§ **Exercise prompt**: Exactly the lines from the beginning of the records below through the line with "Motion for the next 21" must be given again, without pictures.

Stored entries:
_ _ _ _

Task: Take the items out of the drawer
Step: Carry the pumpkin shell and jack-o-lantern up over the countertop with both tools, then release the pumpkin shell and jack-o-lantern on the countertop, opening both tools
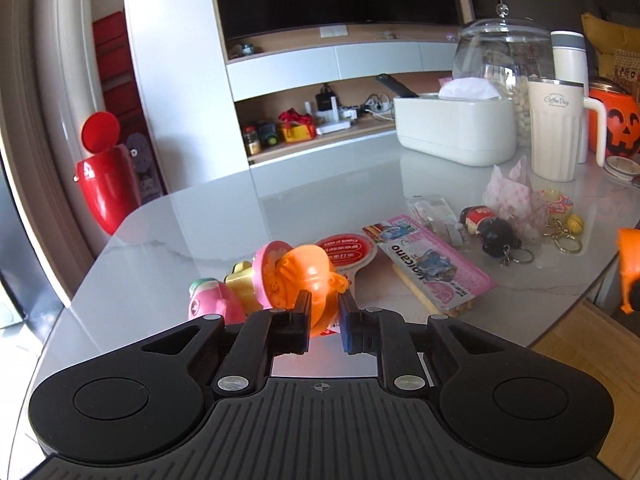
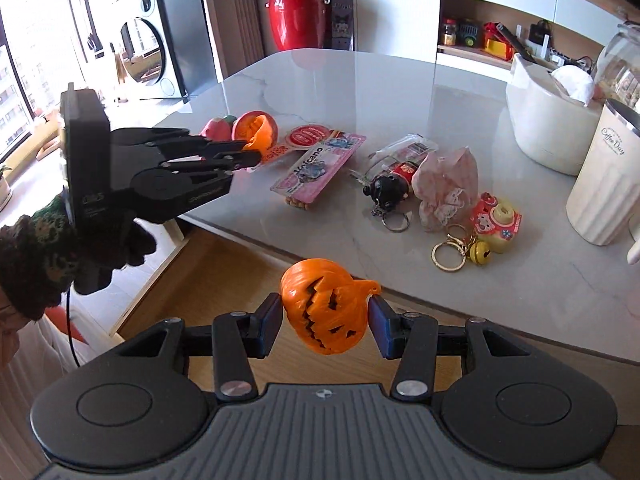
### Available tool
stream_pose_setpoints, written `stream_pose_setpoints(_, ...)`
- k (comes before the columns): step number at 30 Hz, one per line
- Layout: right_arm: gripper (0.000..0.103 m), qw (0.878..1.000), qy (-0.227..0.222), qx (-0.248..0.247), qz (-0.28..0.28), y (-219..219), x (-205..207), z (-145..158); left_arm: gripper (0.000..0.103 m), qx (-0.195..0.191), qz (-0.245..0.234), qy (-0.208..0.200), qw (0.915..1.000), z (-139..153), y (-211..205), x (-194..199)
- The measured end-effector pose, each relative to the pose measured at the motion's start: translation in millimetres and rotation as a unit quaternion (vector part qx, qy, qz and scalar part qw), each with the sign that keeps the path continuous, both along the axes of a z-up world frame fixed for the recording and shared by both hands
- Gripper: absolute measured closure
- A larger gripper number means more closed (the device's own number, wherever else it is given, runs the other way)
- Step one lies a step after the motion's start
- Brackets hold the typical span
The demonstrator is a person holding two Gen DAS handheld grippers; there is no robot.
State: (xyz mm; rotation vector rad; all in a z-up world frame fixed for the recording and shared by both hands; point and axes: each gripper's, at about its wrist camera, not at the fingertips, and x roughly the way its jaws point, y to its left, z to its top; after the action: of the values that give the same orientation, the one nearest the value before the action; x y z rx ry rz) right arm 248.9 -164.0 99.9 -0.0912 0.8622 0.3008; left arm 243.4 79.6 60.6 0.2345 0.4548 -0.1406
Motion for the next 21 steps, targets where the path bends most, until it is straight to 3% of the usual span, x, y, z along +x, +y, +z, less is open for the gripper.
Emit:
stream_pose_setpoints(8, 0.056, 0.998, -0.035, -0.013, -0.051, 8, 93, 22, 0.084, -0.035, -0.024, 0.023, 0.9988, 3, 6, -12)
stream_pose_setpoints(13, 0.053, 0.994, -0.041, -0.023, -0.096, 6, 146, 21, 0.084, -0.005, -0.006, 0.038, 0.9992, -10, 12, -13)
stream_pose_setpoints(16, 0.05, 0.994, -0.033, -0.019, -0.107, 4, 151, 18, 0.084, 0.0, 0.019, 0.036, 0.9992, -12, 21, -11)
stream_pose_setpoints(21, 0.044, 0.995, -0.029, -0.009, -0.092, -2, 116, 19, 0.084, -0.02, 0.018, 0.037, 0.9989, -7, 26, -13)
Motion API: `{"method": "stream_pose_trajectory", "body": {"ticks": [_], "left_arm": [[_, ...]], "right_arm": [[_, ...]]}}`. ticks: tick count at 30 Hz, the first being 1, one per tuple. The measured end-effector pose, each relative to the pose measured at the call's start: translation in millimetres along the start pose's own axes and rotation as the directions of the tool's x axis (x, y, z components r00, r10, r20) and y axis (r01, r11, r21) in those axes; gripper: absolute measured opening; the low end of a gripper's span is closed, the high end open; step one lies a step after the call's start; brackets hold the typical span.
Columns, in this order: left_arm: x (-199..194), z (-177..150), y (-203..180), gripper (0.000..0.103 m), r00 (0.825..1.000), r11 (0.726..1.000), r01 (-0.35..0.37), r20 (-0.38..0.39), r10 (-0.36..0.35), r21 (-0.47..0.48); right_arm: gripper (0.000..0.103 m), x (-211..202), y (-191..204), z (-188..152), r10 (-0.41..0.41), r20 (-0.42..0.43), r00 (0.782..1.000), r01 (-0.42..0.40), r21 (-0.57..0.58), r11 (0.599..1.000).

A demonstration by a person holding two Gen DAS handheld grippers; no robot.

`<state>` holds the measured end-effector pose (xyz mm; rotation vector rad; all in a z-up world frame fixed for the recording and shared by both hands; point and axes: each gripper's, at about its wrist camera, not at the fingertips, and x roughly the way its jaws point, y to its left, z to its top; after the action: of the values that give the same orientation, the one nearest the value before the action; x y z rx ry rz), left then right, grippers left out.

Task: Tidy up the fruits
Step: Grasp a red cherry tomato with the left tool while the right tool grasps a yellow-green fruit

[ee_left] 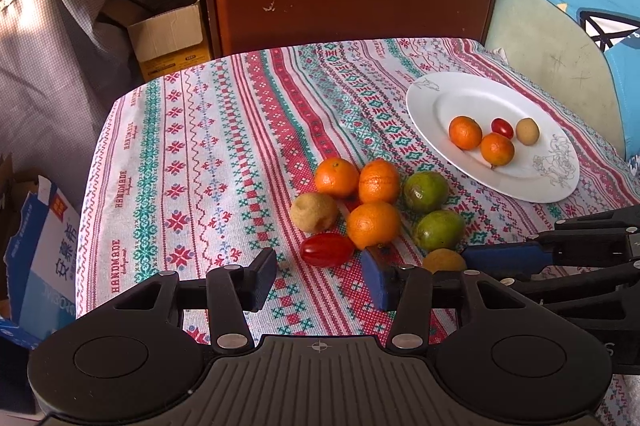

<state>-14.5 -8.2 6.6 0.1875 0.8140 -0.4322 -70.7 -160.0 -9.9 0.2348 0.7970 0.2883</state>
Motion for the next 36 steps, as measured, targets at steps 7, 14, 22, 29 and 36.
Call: {"method": "stream_pose_trajectory", "body": {"ticks": [7, 14, 22, 29, 36], "left_arm": [[6, -2, -3, 0.042, 1.000, 1.000, 0.001, 0.007, -0.001, 0.016], [7, -2, -2, 0.039, 1.000, 1.000, 0.004, 0.013, -0.004, 0.019], [8, -3, -3, 0.031, 0.999, 1.000, 0.021, 0.028, -0.022, 0.019], [4, -2, -2, 0.028, 0.999, 0.999, 0.036, 0.019, -0.035, -0.020], [-10, 3, 2, 0.028, 0.999, 0.998, 0.025, 0.027, -0.024, -0.060]], "right_arm": [[0.030, 3, -2, 0, 0.015, -0.010, 1.000, -0.015, 0.021, 1.000], [0.027, 3, 0, 1, 0.019, -0.011, 1.000, -0.018, 0.021, 1.000], [0.025, 2, -1, 1, 0.021, -0.009, 1.000, -0.021, 0.022, 1.000], [0.025, -2, -3, 2, 0.017, 0.001, 1.000, -0.017, 0.036, 0.999], [0.025, -11, -2, 7, 0.033, 0.024, 0.999, -0.034, 0.040, 0.999]]}}
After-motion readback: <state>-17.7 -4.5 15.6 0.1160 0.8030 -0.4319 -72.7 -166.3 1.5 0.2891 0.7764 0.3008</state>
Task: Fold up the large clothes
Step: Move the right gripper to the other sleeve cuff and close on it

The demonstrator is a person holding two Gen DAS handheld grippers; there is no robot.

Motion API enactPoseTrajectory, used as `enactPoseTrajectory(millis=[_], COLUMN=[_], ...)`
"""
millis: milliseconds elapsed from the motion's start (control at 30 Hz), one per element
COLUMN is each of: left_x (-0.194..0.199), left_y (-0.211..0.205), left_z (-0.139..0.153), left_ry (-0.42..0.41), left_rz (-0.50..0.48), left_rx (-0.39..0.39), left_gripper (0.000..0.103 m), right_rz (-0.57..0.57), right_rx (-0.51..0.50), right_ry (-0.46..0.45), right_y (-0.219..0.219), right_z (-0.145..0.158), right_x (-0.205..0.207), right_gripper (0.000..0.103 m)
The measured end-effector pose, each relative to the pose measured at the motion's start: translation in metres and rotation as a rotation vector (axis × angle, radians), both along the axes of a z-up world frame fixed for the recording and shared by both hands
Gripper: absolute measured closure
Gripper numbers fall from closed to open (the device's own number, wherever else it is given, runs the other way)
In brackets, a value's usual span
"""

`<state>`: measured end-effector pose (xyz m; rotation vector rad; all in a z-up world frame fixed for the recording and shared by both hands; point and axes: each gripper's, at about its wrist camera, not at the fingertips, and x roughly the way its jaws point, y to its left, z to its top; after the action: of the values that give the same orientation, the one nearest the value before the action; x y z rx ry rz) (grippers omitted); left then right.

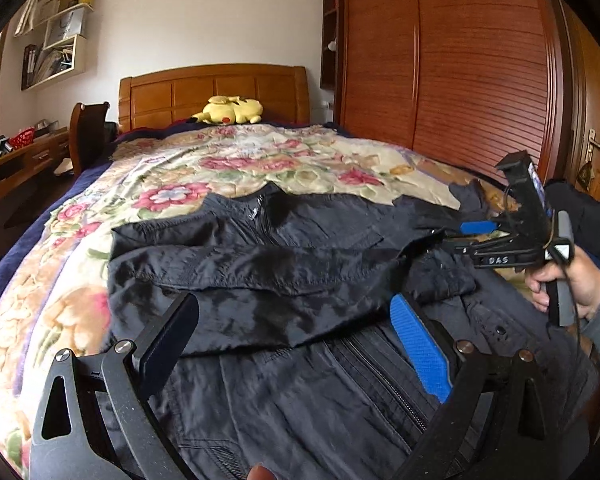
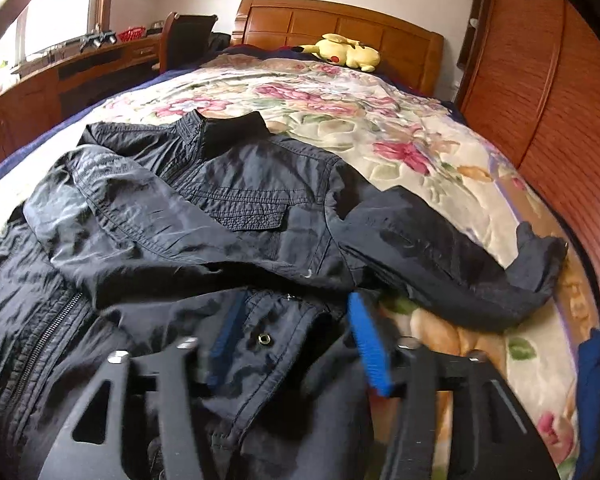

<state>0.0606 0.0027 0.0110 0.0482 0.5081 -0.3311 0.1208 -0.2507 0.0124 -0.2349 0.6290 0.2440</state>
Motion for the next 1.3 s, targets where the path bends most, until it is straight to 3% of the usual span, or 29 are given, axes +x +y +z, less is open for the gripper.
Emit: enactPoseTrajectory(millis=[500,933,1300], left_x=[0.009,0.019,0.022], left_y=[-0.025,-0.029,-0.029], left_z=[-0.025,-0.035,-0.040], left_ry=[0.036,0.055,0.079], left_rz=[-0.001,0.018,0.012], left_rx=[0.044,0.053,0.051], left_gripper=[0.006,0.006,0.006], right_rz=[-0.095,-0.364,-0.556], right_rx=[0.000,-0.012,0.037], right_ry=[-0.026,-0.057,0.024], right_y=[-0.064,-0.151,-0.180], right_z=[-0.002,0.006,-0.017], right_x=[0.006,0.084,0.147], right_gripper=[0.036,0.036,0.036])
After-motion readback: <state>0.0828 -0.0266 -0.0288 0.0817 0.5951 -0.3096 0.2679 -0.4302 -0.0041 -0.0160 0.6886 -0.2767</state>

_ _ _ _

§ **Solution to the exercise**:
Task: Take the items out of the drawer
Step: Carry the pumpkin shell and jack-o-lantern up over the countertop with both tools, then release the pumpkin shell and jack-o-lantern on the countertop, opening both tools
### Available tool
stream_pose_setpoints, written `stream_pose_setpoints(_, ...)`
- k (comes before the columns): step number at 30 Hz, one per line
- Layout: right_arm: gripper (0.000..0.103 m), qw (0.878..1.000), qy (-0.227..0.222), qx (-0.248..0.247), qz (-0.28..0.28), y (-219..219), x (-205..207), z (-145..158); left_arm: gripper (0.000..0.103 m), qx (-0.195..0.191), qz (-0.245..0.234), qy (-0.208..0.200), qw (0.915..1.000), z (-139..153), y (-211..205), x (-194..199)
- The measured end-effector pose, each relative to the pose measured at the motion's start: translation in millimetres and rotation as a unit quaternion (vector part qx, qy, qz and scalar part qw), each with the sign that keeps the path continuous, both along the axes of a z-up world frame fixed for the recording and shared by both hands
- Gripper: absolute measured closure
- A larger gripper number means more closed (the device's own number, wherever else it is given, runs the other way)
- Step one lies a step after the motion's start
- Brackets hold the typical span
The demonstrator is a person holding two Gen DAS handheld grippers; there is no robot.
State: (xyz mm; rotation vector rad; all in a z-up world frame fixed for the recording and shared by both hands; point and axes: each gripper's, at about its wrist camera, not at the fingertips, and x roughly the way its jaws point, y to its left, z to its top; after the action: of the values that give the same orientation, the one nearest the value before the action; x y z rx ry rz) right arm 248.9 -164.0 99.9 -0.0912 0.8622 0.3008; left arm 243.4 79.6 60.6 0.2345 0.4548 -0.1406
Motion for the next 21 steps, targets where the path bends most, until it is straight to 3% of the usual span, x, y, z along +x, +y, +z, less is open for the gripper.

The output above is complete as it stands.